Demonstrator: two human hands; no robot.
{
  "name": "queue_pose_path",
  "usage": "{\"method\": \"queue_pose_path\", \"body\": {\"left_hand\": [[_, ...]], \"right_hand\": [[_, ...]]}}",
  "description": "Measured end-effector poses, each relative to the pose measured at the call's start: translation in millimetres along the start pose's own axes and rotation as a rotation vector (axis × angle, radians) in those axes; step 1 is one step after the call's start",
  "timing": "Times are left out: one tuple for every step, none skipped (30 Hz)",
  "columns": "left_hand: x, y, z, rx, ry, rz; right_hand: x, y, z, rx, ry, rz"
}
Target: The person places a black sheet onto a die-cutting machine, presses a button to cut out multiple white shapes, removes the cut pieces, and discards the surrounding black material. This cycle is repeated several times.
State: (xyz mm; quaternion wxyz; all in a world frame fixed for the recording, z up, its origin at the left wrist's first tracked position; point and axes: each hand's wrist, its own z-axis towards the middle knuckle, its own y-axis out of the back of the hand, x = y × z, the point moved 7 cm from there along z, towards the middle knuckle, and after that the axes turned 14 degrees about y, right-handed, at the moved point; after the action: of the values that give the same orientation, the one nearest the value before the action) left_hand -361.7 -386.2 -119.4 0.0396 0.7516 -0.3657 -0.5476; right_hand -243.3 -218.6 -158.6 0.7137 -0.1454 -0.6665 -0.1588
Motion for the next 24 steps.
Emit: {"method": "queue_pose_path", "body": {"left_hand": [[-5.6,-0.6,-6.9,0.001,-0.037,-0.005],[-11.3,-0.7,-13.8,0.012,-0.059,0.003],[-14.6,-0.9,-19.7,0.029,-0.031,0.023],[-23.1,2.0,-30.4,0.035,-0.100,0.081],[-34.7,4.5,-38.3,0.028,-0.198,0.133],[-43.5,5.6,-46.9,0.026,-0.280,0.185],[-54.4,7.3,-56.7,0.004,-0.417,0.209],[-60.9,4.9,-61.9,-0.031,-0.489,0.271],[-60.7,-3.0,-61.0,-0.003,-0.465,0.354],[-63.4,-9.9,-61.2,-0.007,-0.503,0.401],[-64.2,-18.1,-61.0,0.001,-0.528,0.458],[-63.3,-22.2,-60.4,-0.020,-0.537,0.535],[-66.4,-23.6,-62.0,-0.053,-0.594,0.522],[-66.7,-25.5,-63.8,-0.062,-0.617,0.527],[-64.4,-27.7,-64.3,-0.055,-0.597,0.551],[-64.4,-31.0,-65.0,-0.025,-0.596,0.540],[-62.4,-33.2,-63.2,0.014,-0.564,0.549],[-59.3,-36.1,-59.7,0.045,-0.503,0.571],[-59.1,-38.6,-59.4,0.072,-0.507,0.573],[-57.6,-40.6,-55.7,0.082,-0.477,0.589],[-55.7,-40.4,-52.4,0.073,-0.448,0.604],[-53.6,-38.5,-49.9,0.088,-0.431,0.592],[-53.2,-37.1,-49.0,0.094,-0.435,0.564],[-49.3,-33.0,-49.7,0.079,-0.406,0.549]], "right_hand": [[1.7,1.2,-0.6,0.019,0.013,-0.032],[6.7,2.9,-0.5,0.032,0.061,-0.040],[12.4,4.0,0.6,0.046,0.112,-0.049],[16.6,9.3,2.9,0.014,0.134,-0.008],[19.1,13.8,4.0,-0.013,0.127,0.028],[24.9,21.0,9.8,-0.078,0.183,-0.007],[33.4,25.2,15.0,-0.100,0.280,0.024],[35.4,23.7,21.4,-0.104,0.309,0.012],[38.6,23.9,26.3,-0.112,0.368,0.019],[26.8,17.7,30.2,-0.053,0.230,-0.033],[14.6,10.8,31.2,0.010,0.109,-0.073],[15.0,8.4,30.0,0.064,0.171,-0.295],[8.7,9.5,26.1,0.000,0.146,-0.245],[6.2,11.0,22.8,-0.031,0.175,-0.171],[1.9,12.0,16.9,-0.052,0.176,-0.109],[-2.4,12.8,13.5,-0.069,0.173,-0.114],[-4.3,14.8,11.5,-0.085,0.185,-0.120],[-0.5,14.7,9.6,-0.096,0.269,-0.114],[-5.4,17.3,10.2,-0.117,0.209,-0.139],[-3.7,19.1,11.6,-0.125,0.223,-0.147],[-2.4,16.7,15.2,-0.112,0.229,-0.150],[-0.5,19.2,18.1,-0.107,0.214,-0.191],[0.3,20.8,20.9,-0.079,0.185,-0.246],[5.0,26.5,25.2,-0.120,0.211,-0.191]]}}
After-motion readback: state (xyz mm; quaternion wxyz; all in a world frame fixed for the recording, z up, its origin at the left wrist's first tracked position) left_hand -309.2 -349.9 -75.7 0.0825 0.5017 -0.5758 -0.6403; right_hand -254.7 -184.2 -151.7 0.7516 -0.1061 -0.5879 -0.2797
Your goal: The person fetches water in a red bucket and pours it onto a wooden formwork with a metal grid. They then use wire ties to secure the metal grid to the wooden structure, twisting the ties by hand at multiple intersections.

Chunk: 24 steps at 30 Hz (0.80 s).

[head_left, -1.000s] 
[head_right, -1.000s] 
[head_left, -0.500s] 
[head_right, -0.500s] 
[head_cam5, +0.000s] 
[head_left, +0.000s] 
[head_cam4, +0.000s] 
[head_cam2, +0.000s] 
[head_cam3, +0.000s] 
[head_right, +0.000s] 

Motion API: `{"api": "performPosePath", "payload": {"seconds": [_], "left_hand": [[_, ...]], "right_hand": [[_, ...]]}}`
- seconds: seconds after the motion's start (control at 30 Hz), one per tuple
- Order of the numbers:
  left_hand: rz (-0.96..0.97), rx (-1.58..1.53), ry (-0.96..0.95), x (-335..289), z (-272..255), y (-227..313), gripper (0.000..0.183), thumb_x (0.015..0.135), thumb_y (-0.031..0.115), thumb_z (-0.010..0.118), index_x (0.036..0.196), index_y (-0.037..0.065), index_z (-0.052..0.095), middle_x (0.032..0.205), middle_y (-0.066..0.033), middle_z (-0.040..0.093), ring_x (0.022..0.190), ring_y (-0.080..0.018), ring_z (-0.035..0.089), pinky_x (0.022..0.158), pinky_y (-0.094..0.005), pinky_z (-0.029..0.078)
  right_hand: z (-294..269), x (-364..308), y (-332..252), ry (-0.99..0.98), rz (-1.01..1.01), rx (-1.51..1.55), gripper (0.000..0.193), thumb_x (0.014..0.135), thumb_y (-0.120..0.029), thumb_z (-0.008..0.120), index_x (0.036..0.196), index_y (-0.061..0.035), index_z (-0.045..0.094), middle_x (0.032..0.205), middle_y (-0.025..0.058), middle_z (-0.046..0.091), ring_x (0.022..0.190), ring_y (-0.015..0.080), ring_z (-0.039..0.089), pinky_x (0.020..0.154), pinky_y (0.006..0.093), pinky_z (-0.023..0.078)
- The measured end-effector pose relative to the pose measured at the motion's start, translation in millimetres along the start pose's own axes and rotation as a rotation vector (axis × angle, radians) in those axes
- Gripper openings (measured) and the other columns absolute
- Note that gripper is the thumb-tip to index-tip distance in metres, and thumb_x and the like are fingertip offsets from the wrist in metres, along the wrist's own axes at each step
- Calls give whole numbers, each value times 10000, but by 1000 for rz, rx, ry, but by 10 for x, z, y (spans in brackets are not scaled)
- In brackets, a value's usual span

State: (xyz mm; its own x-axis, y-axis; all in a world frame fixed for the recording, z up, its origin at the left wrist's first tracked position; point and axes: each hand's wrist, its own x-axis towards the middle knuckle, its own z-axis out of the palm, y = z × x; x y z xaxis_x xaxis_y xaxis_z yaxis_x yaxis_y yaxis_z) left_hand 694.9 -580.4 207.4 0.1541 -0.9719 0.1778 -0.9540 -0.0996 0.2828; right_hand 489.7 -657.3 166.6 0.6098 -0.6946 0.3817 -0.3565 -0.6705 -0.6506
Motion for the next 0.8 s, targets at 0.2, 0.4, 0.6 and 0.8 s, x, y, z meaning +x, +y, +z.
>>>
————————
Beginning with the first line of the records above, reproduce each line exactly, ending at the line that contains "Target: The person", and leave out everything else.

Demonstrator: two human hands; no robot.
{
  "name": "queue_pose_path",
  "usage": "{\"method\": \"queue_pose_path\", \"body\": {\"left_hand\": [[_, ...]], \"right_hand\": [[_, ...]]}}",
  "description": "Measured end-effector poses, each relative to the pose measured at the call's start: translation in millimetres along the start pose's own axes and rotation as a rotation vector (axis × angle, radians) in those axes; step 1 is one step after the call's start",
  "timing": "Times are left out: one tuple for every step, none skipped (30 Hz)",
  "columns": "left_hand: x, y, z, rx, ry, rz; right_hand: x, y, z, rx, ry, rz"
}
Target: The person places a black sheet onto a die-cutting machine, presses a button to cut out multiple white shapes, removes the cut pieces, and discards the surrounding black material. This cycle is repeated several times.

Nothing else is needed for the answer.